La poesia, per Liuzzi, è viaggio di e nella conoscenza, opera che setaccia e filtra il tragico del nostro rapporto con il mondo, avvilito da meccanismi di forza e sopraffazione, dove “la nostra vita dominata dal tempo avvolta dalle forze cieche del destino / ascolta le ferite della umana condizione / ci domina / ci custodisce / svela all’uomo i segreti e gli incastri dell’amore”.


Maria Grazia Galatà, nata a Palermo, vive e opera a Mestre. Il suo percorso, tra parola poetica e fotografia, fa dell’immagine un segno marcato di ricerca esperienziale. Di fatti, anche quando non presente, l’immagine connota la condizione dei versi. Il suo ultimo libro è “L’allarme del crepuscolo”, Marco Saya Edizioni, 2020. Introducendo la raccolta, Francesca Ruth Brandes nota come il testo muova da una assenza fondamentale, ovvero la mancanza di un qualsivoglia centro narrante.

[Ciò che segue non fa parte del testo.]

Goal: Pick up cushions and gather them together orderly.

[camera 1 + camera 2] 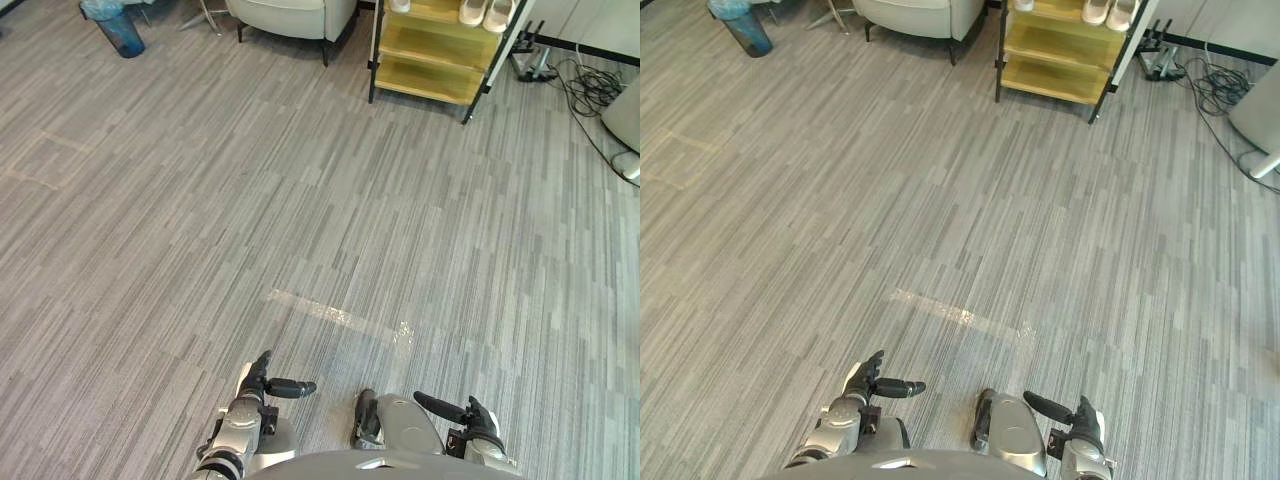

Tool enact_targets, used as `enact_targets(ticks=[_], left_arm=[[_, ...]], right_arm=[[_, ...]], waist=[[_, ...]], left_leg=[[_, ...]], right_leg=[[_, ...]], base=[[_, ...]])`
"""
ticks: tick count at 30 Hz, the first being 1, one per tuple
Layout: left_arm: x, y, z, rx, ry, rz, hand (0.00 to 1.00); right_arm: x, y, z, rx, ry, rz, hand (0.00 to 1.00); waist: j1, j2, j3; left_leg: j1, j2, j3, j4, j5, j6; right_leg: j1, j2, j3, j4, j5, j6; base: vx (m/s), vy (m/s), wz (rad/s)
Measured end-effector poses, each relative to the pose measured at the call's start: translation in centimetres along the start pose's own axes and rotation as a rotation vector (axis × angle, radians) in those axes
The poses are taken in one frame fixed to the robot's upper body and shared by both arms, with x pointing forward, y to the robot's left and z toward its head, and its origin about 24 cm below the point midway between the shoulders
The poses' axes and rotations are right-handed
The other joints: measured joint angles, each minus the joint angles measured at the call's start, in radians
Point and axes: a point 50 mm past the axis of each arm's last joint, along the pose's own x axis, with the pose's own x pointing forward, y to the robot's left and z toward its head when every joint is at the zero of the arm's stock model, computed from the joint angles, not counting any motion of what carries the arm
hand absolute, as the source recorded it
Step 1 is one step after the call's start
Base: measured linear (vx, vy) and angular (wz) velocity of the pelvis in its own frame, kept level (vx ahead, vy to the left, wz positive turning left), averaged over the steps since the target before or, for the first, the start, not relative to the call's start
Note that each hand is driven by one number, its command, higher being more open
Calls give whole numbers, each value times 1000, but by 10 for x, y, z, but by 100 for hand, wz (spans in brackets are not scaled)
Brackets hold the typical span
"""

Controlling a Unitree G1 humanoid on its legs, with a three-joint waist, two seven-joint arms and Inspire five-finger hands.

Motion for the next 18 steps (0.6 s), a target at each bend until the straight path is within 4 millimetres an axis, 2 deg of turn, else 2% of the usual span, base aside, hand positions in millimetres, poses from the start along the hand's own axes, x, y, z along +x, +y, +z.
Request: enact_targets(ticks=[2,3,4,5,6,7,8,11,15,18], left_arm=[[0,-2,3,-6,-11,-5,100],[1,-5,6,-10,-18,-11,100],[1,-6,6,-12,-20,-13,100],[1,-7,6,-14,-22,-15,100],[0,-9,5,-18,-16,-18,100],[0,-7,3,-14,-7,-14,100],[1,-4,1,-13,3,-8,100],[1,6,-3,7,19,12,100],[0,14,-13,32,54,26,100],[-3,23,-26,50,102,43,100]], right_arm=[[0,3,4,8,-19,7,100],[-1,8,7,15,-25,16,100],[-1,10,7,18,-27,20,100],[-2,13,7,21,-25,26,100],[-2,12,7,20,-24,24,100],[-3,16,4,20,-11,33,100],[-5,22,-2,26,8,48,100],[-8,31,-8,30,36,74,100],[-8,31,-10,17,50,80,100],[-5,27,-10,-8,60,77,100]], waist=[[11,0,-2],[24,-4,-4],[27,-5,-5],[30,-9,-10],[30,-1,-21],[35,-18,-31],[35,-47,-47],[43,-84,-69],[43,-84,-73],[40,-79,-80]], left_leg=[[-16,-20,-6,-109,-22,9],[-28,-51,-55,-229,-20,15],[-31,-64,-78,-274,-17,17],[-34,-93,-124,-367,5,24],[-28,-112,-151,-445,91,24],[-12,-124,-144,-460,152,-12],[-2,-146,-125,-476,150,1],[24,-182,-66,-482,132,31],[75,-214,-13,-534,132,51],[129,-232,26,-612,160,67]], right_leg=[[29,-1,25,-16,0,2],[31,-6,44,-20,-1,12],[31,-9,50,-21,-2,15],[31,-18,61,-19,-8,33],[31,-21,74,-15,-15,55],[32,-36,101,-10,-24,78],[29,-61,110,-17,-18,96],[23,-106,158,-21,-1,127],[24,-143,185,-36,20,164],[26,-162,182,-54,42,185]], base=[[162,83,-42],[124,123,-37],[162,193,-35],[171,231,-24],[185,251,-36],[218,240,-32],[194,181,-25],[206,232,-33],[60,143,-37],[-6,65,-30]])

Ancora, sempre in introduzione, Brandes rileva che la struttura della raccolta porta i singoli testi a procedere per flash improvvisi. Tutto si muove a partire da una messa a fuoco, da uno sguardo che centra obiettivi catturandoli attraverso parole nette, precise, e con cui setacciare le profondità dell’esistenza umana in un tempo che disegna l’essere umano come fragile, ma anche esposto a una condizione che nella struttura stessa del mondo mediale non affronta e non articola la profondità e la complessità, proprie del relazionarsi, a vantaggio dello sfolgorìo del superficiale.

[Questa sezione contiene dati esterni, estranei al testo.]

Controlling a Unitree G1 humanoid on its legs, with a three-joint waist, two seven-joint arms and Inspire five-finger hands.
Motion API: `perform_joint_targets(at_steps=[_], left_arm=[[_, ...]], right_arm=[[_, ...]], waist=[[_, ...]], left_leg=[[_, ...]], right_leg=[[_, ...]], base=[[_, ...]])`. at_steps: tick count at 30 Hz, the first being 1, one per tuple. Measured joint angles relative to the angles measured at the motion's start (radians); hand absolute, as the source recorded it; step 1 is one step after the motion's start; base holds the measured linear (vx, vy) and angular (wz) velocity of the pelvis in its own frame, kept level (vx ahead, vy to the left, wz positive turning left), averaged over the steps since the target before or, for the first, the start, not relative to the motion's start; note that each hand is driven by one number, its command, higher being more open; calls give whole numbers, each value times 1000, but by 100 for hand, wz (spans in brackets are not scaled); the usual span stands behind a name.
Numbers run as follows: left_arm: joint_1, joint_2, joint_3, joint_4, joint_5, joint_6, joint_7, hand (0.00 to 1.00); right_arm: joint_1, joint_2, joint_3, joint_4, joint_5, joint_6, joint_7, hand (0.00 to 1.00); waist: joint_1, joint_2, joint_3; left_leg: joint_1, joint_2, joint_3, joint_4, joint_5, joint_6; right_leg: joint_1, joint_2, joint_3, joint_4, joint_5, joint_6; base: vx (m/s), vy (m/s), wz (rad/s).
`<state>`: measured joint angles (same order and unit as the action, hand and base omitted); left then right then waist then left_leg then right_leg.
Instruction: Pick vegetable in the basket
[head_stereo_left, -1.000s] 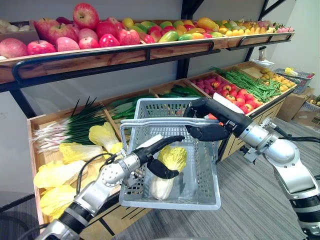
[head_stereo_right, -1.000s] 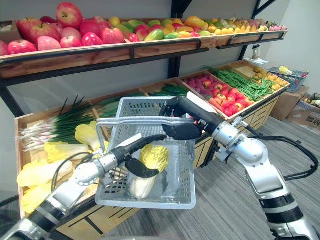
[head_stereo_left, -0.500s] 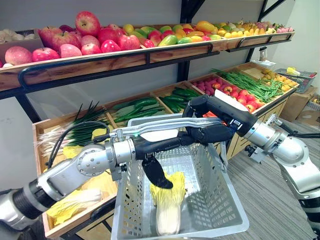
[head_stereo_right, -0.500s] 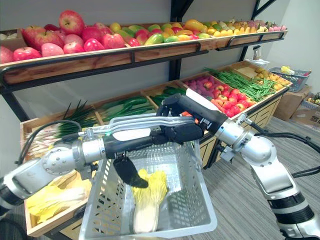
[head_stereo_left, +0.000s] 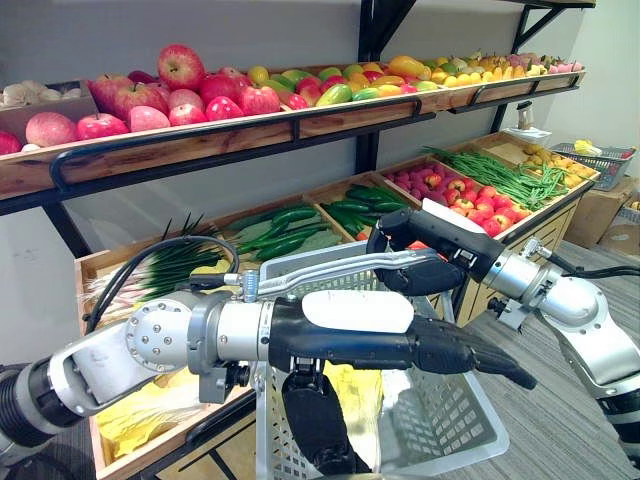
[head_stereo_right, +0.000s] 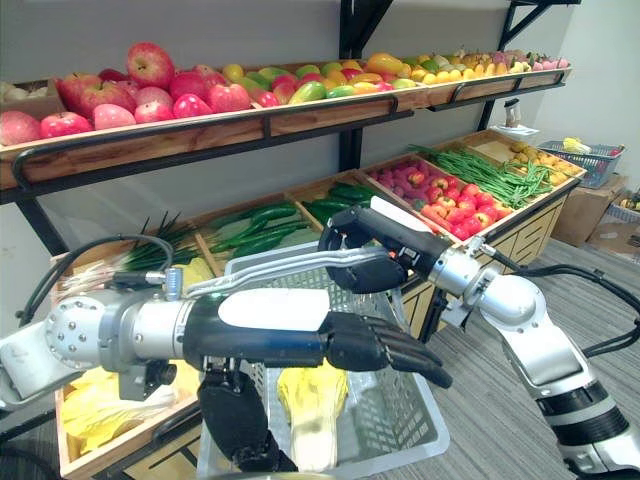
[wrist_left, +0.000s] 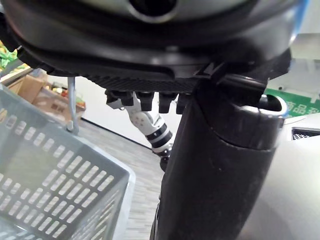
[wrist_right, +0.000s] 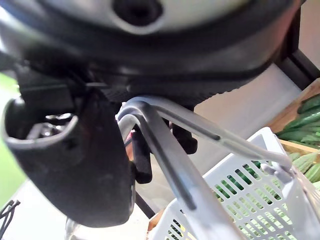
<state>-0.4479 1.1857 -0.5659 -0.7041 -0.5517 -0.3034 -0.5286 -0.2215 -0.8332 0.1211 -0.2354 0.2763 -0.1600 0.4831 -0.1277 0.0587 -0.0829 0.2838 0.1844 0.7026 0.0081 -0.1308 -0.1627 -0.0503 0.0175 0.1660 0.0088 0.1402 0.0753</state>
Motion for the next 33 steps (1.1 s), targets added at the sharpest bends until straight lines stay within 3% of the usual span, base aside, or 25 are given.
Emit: perform_joint_targets(at_steps=[1, 5, 6, 9, 11, 13, 19, 23, 28, 33], left_arm=[[19, -2, 24, -1, -8, 0, -1, 100], [153, -100, 342, 46, -6, -7, 31, 100], [182, -167, 470, 94, -3, -30, 93, 100], [258, -299, 704, 206, 47, -72, 230, 100], [314, -376, 809, 265, 75, -85, 294, 100], [396, -515, 922, 368, 94, -86, 364, 100], [610, -860, 1066, 508, 212, -10, 459, 100], [694, -1016, 1180, 578, 286, 23, 504, 100], [715, -1123, 1372, 638, 290, 31, 604, 100], [750, -1176, 1467, 697, 277, 31, 715, 100]], right_arm=[[0, 5, -2, 3, 0, 0, 0, 0], [59, 60, -100, 12, -6, -3, -8, 0], [104, 91, -169, 13, -10, -4, -18, 0], [183, 145, -300, 14, -9, -5, -41, 0], [230, 175, -379, 15, -8, -5, -59, 0], [296, 208, -505, 31, 1, -5, -76, 0], [436, 322, -745, 57, 2, -5, -148, 0], [535, 428, -833, 58, 5, -4, -168, 0], [601, 510, -885, 80, 41, 24, -212, 0], [659, 643, -885, 86, 44, 31, -278, 0]], waist=[[0, 0, 0], [12, -4, 2], [16, -8, 5], [21, -15, 10], [23, -22, 14], [21, -33, 20], [12, -63, 42], [5, -58, 53], [2, -43, 61], [17, -39, 62]], left_leg=[[0, 0, -1, 0, 0, 0], [-9, -1, -20, 0, 6, 9], [-16, -2, -34, 0, 9, 12], [-25, -3, -57, -3, 16, 15], [-26, -3, -63, -7, 20, 15], [-26, -6, -77, -22, 30, 16], [-27, -15, -85, -43, 42, 16], [-33, -14, -85, -47, 42, 16], [-49, -10, -90, -49, 42, 16], [-59, 5, -105, -26, 29, 13]], right_leg=[[0, 0, -1, 0, 0, 0], [0, -6, -17, 0, 0, -1], [1, -10, -29, 0, -1, -2], [2, -15, -46, -2, -4, -5], [2, -15, -51, -2, -6, -8], [2, -16, -59, -4, -7, -10], [1, -17, -68, -13, -7, -10], [-2, -17, -70, -25, -7, -10], [-15, -17, -76, -26, -9, -8], [-8, -17, -92, -24, -19, -12]], base=[[0, 0, 0], [0, -1, 13], [1, -8, 25], [-1, -17, 21], [-3, -24, 12], [-3, -27, 11], [-2, -10, 4], [0, 0, 0], [2, -19, 2], [-9, -38, 9]])
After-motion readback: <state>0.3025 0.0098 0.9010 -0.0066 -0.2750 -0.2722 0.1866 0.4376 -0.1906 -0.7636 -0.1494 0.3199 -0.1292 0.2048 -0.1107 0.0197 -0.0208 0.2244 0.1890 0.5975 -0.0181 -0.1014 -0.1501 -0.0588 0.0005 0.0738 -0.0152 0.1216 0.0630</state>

“Negli anni dalle misure larghe / lo sguardo arrischiato e l’inquietudine di chi / non ha confini”, dove lo sguardo arrischiato si fa traccia di una esistenza che è sempre messa in discussione, esperienza del rischio che mette in gioco per prima cosa noi stessi “cavalcando tessuti d’anima”. L’esistenza, che precede l’essenza e il mondo e dove, anzi, questo è fondato dall’esistenza stessa è questo viaggio rizomatico, antigerarchico che procede per salti e abbozzi e costruisce una trama, infine, intricata attraverso cui guardare per tenere traccia di una smodata mole di frammenti:

l’amore ha bisogno di silenzi incrociati / fragile amara sospensione – senti il detto / del vento orfano – adesso quando il volo / potrebbe essere un miracolo nostalgico / lontano nel viaggio cade tra fili delle / nostre paure e tutto cambia / ‘immobilità.

Il plurilinguismo, dall’arabo al francese, amplifica nel testo la portata di una tensione verso quei frammenti di mondo che ci sono altri e irriducibili ma che proviamo a fermare nella “parola” come segno che porta con sé memoria di un corpo sconfinato.

Il coraggio ha l’assedio diacronico / improvviso – la costruzione / della convinzione che tutto vada bene / è pura illusione in questo spazio/tempo / curvo – forse un treno che sfiamma lungo / costa e mare ha memoria di questa notte / di strana saggezza.

Nell’entità di questi frammenti resiste la cognizione dell’accedere, del darsi come evento di ciò che appare, si presentifica nello spazio che apre all’esserci nella lacuna stessa che anima la raccolta. Dove il centro della narrazione si perde, si animano incessanti i fremiti di voce e fuoco.

Poi accadiamo l’eterno nell’incontro / e se ripetessi che esisti quanto il caos? / Dillo che la peste nera è inferno o v’è / salvezza alcuna parlare di fuoco?